Because samples are random, two samples from a population are unlikely to yield identical confidence intervals. However, if you take many random samples, a certain percentage of the resulting confidence intervals contain the unknown population parameter. The percentage of these confidence intervals that contain the parameter is the confidence level of the interval.
Use the confidence interval to assess the estimate of the population coefficient for each term in the model.
For example, with a 95% confidence level, you can be 95% confident that the confidence interval contains the value of the coefficient for the population. The confidence interval helps you assess the practical significance of your results. Use your specialized knowledge to determine whether the confidence interval includes values that have practical significance for your situation. If the interval is too wide to be useful, consider increasing your sample size.
The t-value measures the ratio between the coefficient and its standard error.
Minitab uses the t-value to calculate the p-value, which you use to test whether the coefficient is significantly different from 0.

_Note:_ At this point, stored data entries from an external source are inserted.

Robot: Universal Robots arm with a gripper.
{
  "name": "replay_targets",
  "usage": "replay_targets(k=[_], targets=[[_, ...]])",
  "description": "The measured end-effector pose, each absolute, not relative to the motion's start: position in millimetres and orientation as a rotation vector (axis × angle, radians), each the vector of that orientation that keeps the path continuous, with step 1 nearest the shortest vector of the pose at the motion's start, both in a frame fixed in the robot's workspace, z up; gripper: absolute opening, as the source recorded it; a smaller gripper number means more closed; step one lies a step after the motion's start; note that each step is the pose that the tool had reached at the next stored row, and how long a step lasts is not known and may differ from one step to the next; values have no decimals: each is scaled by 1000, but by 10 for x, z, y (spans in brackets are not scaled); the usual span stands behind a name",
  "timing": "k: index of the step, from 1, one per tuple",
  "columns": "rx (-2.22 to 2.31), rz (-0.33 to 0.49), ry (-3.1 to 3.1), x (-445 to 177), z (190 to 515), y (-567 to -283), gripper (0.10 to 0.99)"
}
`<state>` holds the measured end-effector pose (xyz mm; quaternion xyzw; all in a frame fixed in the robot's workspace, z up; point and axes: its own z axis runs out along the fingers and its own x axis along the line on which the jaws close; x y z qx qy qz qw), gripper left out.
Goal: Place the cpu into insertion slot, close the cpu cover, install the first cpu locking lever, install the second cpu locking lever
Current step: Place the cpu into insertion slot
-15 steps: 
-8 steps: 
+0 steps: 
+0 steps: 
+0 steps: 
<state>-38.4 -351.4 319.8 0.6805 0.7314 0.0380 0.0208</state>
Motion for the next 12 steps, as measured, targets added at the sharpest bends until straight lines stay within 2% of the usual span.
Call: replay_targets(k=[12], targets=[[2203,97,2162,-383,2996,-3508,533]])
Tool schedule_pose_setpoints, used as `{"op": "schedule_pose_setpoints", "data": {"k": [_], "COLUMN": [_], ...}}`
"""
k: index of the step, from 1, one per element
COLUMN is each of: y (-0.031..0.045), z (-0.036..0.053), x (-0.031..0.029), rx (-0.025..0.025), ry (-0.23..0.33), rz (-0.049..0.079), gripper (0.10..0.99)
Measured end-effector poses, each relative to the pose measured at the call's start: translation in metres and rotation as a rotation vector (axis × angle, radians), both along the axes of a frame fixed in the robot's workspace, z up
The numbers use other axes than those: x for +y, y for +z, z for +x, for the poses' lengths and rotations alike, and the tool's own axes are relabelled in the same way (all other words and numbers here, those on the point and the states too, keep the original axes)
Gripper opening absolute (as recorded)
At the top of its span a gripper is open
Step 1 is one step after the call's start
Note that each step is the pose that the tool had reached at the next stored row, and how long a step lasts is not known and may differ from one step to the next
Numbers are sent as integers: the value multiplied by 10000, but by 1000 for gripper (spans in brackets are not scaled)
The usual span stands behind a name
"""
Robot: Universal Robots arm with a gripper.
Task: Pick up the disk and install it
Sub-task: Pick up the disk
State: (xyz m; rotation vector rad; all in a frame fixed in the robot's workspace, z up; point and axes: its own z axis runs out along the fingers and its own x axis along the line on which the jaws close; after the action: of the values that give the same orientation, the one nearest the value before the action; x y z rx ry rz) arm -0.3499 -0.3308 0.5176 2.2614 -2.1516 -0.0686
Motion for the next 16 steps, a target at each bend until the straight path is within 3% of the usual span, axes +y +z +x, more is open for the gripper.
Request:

You can use the t-value to determine whether to reject the null hypothesis. However, the p-value is used more often because the threshold for the rejection of the null hypothesis does not depend on the degrees of freedom. For more information on using the t-value, go to Using the t-value to determine whether to reject the null hypothesis.
The p-value is a probability that measures evidence against the null hypothesis. Lower probabilities provide stronger evidence against the null hypothesis.
To determine whether a coefficient is different from 0, compare the p-value for the term to your significance level to assess the null hypothesis. The null hypothesis is that the coefficient equals 0, which implies that there is no association between the term and the response.
Usually, a significance level (denoted as α or alpha) of 0.05 works well. A significance level of 0.05 indicates a 5% risk of concluding that the coefficient is not 0 when it is.
The variance inflation factor (VIF) indicates how much the variance of a coefficient is inflated due to correlations among the predictors in the model.
Use the VIF to describe how much multicollinearity (which is correlation between predictors) exists in a model. The most common case for screening design models is to have only main effects. In that case, the VIF equals 1 unless there are covariates or botched runs. Partial aliasing that is common in screening design models increases multicollinearity. Multicollinearity complicates the determination of statistical significance. The inclusion of covariates in the model and the occurrence of botched runs during data collection can also increase VIF values. Use the following guidelines to interpret the VIF:
VIF | Status of predictor |
---|---|
VIF = 1 | Not correlated |
1 < VIF < 5 | Moderately correlated |
VIF > 5 | Highly correlated |
Be cautious when you use statistical significance to choose terms to remove from a model in the presence of multicollinearity. Add and remove only one term at a time from the model. Monitor changes in the model summary statistics, as well as the tests of statistical significance, as you change the model.